### INSTRUCTIONS TO FOLLOW
Retype the entries exactly, but skip the pictures.

╭─ DATA FOR THIS TASK

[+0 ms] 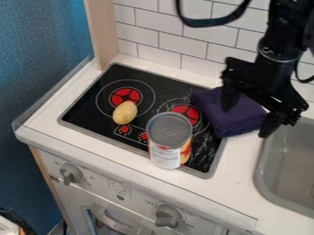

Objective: Put the tin into the burner

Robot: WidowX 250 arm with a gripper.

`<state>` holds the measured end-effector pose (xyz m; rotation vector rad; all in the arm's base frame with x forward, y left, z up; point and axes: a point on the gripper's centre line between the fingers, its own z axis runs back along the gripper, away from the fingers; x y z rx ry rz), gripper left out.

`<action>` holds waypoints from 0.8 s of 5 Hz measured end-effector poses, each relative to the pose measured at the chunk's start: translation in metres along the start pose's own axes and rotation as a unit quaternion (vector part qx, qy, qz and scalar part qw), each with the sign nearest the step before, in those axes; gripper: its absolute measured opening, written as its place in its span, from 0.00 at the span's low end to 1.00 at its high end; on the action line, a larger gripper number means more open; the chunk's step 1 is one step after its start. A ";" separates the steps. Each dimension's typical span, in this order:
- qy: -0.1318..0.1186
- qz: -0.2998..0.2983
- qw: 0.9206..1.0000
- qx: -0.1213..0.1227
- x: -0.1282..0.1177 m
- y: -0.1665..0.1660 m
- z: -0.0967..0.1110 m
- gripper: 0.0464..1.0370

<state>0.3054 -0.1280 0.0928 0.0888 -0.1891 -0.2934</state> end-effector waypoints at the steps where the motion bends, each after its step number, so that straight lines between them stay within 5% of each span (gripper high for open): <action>1: 0.000 0.034 0.999 0.010 -0.031 -0.002 0.010 0.96; 3: 0.043 0.092 0.994 0.032 -0.081 0.013 -0.001 0.96; 4: 0.065 0.129 0.989 0.021 -0.094 0.028 -0.020 0.96</action>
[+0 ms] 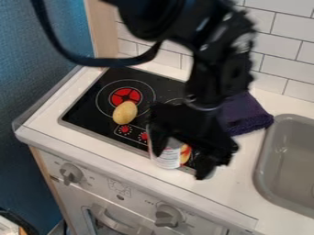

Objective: Put the tin into the burner

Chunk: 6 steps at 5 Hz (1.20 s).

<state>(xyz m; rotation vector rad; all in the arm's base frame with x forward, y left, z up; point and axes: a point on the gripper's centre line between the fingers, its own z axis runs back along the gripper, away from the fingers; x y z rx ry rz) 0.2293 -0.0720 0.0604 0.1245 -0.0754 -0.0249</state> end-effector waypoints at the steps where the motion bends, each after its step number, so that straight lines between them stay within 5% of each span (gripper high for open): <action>1: 0.023 0.013 0.999 -0.032 0.000 0.003 -0.026 0.96; 3: 0.034 0.037 0.998 -0.047 0.010 0.009 -0.048 0.96; 6: 0.007 0.121 0.991 -0.056 0.069 0.022 -0.063 0.96</action>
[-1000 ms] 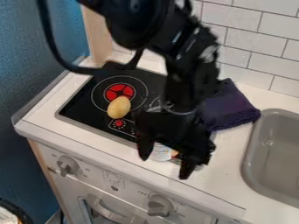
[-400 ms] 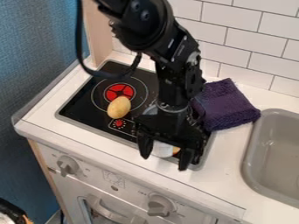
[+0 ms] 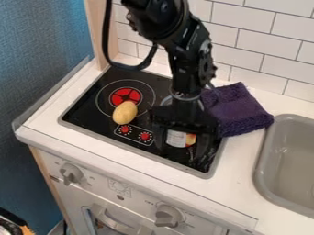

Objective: Put the tin into the burner

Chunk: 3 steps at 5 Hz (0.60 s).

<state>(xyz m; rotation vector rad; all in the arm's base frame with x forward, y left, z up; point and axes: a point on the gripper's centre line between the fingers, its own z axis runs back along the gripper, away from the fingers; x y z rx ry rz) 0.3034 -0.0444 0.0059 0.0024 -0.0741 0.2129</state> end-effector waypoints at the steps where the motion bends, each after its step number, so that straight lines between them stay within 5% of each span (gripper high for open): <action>1: -0.006 0.028 1.000 -0.002 0.013 0.006 0.000 0.96; 3: -0.030 0.092 0.995 -0.005 0.034 0.030 0.002 0.96</action>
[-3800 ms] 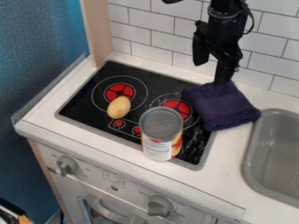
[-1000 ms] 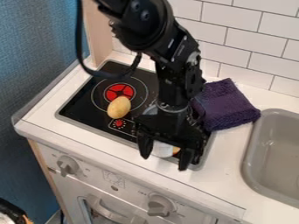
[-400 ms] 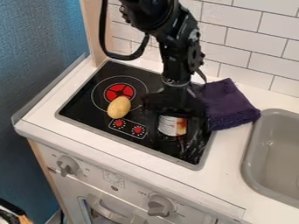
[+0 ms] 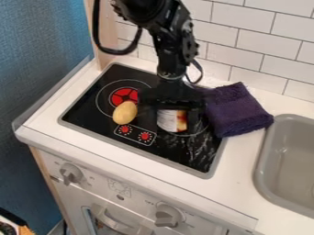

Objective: Put the tin into the burner

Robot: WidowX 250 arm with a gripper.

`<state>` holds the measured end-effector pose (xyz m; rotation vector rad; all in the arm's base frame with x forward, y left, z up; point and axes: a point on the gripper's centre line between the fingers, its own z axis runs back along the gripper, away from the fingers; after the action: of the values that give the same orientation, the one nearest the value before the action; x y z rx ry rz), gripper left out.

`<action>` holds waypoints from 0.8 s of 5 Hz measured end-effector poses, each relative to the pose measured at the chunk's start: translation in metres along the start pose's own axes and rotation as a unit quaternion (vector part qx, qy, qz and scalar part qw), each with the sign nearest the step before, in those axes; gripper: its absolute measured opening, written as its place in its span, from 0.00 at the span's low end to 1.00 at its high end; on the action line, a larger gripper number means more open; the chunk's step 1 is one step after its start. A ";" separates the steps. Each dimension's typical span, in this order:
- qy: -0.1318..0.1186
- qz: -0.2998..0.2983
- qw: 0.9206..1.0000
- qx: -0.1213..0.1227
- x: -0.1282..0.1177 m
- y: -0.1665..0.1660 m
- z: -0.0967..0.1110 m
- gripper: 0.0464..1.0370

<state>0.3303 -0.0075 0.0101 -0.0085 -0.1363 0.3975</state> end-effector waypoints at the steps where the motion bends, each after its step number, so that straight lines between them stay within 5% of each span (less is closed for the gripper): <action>1: -0.005 0.022 1.000 0.006 0.010 0.009 -0.002 0.96; 4: -0.042 0.082 0.995 0.034 0.059 0.047 -0.005 0.96</action>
<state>0.3666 0.0583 0.0109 0.0650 -0.2067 0.5662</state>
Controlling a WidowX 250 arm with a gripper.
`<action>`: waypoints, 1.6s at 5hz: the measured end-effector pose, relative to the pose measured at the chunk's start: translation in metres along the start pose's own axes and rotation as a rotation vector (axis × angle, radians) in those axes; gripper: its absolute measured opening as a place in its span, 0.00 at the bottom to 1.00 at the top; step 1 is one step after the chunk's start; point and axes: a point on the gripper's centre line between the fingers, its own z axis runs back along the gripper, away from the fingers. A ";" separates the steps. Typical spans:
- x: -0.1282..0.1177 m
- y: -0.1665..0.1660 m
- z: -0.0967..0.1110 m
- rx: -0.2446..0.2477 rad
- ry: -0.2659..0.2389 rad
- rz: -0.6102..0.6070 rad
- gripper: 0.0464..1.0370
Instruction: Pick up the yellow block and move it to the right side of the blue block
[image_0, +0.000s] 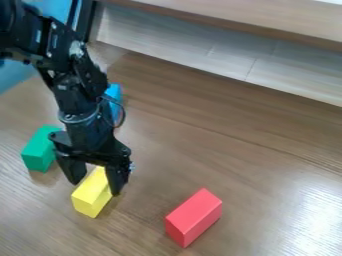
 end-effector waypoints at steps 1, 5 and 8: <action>-0.001 0.002 -0.007 0.029 0.028 -0.005 0.93; 0.045 0.002 0.014 -0.006 -0.042 0.053 0.53; 0.164 -0.031 -0.008 -0.044 -0.039 -0.024 0.53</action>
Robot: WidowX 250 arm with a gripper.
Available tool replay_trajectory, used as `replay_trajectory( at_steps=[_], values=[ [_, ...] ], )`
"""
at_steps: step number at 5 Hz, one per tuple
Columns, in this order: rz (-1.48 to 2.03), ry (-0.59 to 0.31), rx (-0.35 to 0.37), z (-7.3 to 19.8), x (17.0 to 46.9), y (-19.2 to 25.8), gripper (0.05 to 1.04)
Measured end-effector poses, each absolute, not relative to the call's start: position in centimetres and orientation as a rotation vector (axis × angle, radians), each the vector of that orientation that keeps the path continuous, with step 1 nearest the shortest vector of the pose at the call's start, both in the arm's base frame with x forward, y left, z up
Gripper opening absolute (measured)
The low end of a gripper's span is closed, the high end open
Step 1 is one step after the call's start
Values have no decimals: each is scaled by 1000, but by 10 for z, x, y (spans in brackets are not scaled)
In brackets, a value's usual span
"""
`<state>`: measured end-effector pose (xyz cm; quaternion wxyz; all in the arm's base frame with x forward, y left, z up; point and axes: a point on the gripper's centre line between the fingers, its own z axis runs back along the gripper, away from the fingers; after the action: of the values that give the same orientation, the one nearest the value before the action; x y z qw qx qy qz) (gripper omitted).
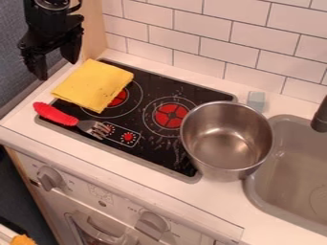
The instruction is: Move the yellow cloth on the left burner to the right burner
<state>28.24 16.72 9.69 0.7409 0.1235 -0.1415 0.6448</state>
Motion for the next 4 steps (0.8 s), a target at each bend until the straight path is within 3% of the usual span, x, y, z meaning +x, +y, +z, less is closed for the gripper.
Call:
replay_trajectory(
  at_steps=[1, 4],
  values=[
    [1414, -275, 274, 87, 281, 166, 1000],
    [1454, -248, 183, 74, 318, 162, 1000]
  ],
)
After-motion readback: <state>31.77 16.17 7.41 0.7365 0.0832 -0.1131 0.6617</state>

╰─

### ANSWER SECTION
[+0 ms] 

Objective: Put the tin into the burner

Robot: WidowX 250 arm with a gripper.

`<state>` holds the measured end-effector pose (xyz m; rotation vector rad; all in the arm's base frame with x forward, y left, z up; point and axes: a point on the gripper's centre line between the fingers, its own z axis runs back along the gripper, away from the fingers; x y z rx ry rz), gripper left out.

`<action>` holds waypoints from 0.8 s of 5 Hz measured end-effector poses, each relative to the pose measured at the chunk's start: translation in metres along the start pose's own axes and rotation as a unit quaternion (vector part qx, qy, qz and scalar part qw), each with the sign nearest the step before, in those axes; gripper: its absolute measured opening, written as its place in its span, from 0.00 at the span's low end to 1.00 at its high end; on the action line, a larger gripper number means more open; the chunk's step 1 is one step after its start. A ";" separates the steps. Each dimension's typical span, in this order:
- qy: -0.1318..0.1186
- qz: -0.2998..0.2983
- qw: 0.9206..1.0000
- qx: -0.1213..0.1227
- x: -0.1282..0.1177 m
- y: -0.1665..0.1660 m
- z: -0.0967..0.1110 m
- gripper: 0.0464..1.0370

<state>0.3054 -0.1280 0.0928 0.0888 -0.1891 -0.2934</state> end-effector waypoints at the steps where the motion bends, each after its step number, so that straight lines between them stay within 5% of each span (gripper high for open): <action>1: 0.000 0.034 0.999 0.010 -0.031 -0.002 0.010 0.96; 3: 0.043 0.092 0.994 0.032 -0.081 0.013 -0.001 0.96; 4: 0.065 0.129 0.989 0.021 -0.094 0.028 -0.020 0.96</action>
[+0 ms] 

Objective: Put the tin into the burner

Chunk: 6 steps at 5 Hz (1.20 s).

<state>(xyz m; rotation vector rad; all in the arm's base frame with x forward, y left, z up; point and axes: a point on the gripper's centre line between the fingers, its own z axis runs back along the gripper, away from the fingers; x y z rx ry rz) 0.2293 -0.0720 0.0604 0.1245 -0.0754 -0.0249</state> end-effector waypoints at the steps where the motion bends, each after its step number, so that straight lines between them stay within 5% of each span (gripper high for open): <action>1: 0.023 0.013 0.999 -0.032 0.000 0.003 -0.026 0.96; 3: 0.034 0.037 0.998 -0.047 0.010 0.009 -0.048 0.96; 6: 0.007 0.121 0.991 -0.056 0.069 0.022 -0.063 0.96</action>
[-1000 ms] 
[-400 ms] 
[+0 ms] 

Objective: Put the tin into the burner

Chunk: 3 steps at 5 Hz (0.60 s).

<state>(xyz m; rotation vector rad; all in the arm's base frame with x forward, y left, z up; point and axes: a point on the gripper's centre line between the fingers, its own z axis runs back along the gripper, away from the fingers; x y z rx ry rz) 0.3034 -0.0444 0.0059 0.0024 -0.0741 0.2129</state> end-effector waypoints at the steps where the motion bends, each after its step number, so that straight lines between them stay within 5% of each span (gripper high for open): <action>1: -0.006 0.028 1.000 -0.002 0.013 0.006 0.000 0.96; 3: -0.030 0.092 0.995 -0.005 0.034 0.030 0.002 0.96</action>
[-3800 ms] 
[-1000 ms] 
[-400 ms] 
[+0 ms] 

Objective: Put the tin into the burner

Robot: WidowX 250 arm with a gripper.

`<state>` holds the measured end-effector pose (xyz m; rotation vector rad; all in the arm's base frame with x forward, y left, z up; point and axes: a point on the gripper's centre line between the fingers, its own z axis runs back along the gripper, away from the fingers; after the action: of the values that give the same orientation, the one nearest the value before the action; x y z rx ry rz), gripper left out.

`<action>` holds waypoints from 0.8 s of 5 Hz measured end-effector poses, each relative to the pose measured at the chunk's start: translation in metres along the start pose's own axes and rotation as a unit quaternion (vector part qx, qy, qz and scalar part qw), each with the sign nearest the step before, in those axes; gripper: its absolute measured opening, written as its place in its span, from 0.00 at the span's low end to 1.00 at its high end; on the action line, a larger gripper number means more open; the chunk's step 1 is one step after its start. A ";" separates the steps. Each dimension's typical span, in this order:
- qy: -0.1318..0.1186
- qz: -0.2998..0.2983
- qw: 0.9206..1.0000
- qx: -0.1213..0.1227
- x: -0.1282..0.1177 m
- y: -0.1665..0.1660 m
- z: -0.0967..0.1110 m
- gripper: 0.0464..1.0370

<state>0.3303 -0.0075 0.0101 -0.0085 -0.1363 0.3975</state> end-effector waypoints at the steps where the motion bends, each after its step number, so that straight lines between them stay within 5% of each span (less is closed for the gripper): <action>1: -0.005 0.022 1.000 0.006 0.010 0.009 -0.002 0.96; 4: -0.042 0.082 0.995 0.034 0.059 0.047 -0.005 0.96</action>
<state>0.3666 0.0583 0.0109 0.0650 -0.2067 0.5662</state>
Controlling a WidowX 250 arm with a gripper.
`<action>`: waypoints, 1.6s at 5hz: the measured end-effector pose, relative to the pose measured at the chunk's start: translation in metres along the start pose's own axes and rotation as a rotation vector (axis × angle, radians) in those axes; gripper: its absolute measured opening as a place in its span, 0.00 at the bottom to 1.00 at the top; step 1 is one step after the chunk's start; point and axes: a point on the gripper's centre line between the fingers, its own z axis runs back along the gripper, away from the fingers. A ";" separates the steps. Typical spans:
- x: -0.1282..0.1177 m
- y: -0.1665..0.1660 m
- z: -0.0967..0.1110 m
- rx: -0.2446..0.2477 rad
- ry: -0.2659..0.2389 rad
- rz: -0.6102..0.6070 rad
- gripper: 0.0464..1.0370
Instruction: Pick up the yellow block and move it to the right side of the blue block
[image_0, +0.000s] 
 end-effector waypoints at steps 1, 5 and 8: <action>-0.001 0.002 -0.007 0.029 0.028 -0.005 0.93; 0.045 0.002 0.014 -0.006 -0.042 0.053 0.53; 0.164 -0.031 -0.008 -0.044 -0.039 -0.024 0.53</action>
Robot: WidowX 250 arm with a gripper.
Available tool replay_trajectory, used as `replay_trajectory( at_steps=[_], values=[ [_, ...] ], )`
"""
at_steps: step number at 5 Hz, one per tuple
Columns, in this order: rz (-1.48 to 2.03), ry (-0.59 to 0.31), rx (-0.35 to 0.37), z (-7.3 to 19.8), x (17.0 to 46.9), y (-19.2 to 25.8), gripper (0.05 to 1.04)
Measured end-effector poses, each absolute, not relative to the call's start: position in centimetres and orientation as a rotation vector (axis × angle, radians), each the vector of that orientation that keeps the path continuous, with step 1 nearest the shortest vector of the pose at the call's start, both in the arm's base frame with x forward, y left, z up
Gripper opening absolute (measured)
The low end of a gripper's span is closed, the high end open
Step 1 is one step after the call's start
Values have no decimals: each is scaled by 1000, but by 10 for z, x, y (spans in brackets are not scaled)
In brackets, a value's usual span
"""
`<state>`: measured end-effector pose (xyz cm; quaternion wxyz; all in the arm's base frame with x forward, y left, z up; point and axes: a point on the gripper's centre line between the fingers, its own z axis runs back along the gripper, away from the fingers; after the action: of the values that give the same orientation, the one nearest the value before the action; x y z qw qx qy qz) (gripper omitted).
The instruction is: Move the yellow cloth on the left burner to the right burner
<state>28.24 16.72 9.69 0.7409 0.1235 -0.1415 0.6448</state>
Motion for the next 4 steps (0.8 s), a target at each bend until the straight path is within 3% of the usual span, x, y, z meaning +x, +y, +z, less is closed for the gripper.
Call:
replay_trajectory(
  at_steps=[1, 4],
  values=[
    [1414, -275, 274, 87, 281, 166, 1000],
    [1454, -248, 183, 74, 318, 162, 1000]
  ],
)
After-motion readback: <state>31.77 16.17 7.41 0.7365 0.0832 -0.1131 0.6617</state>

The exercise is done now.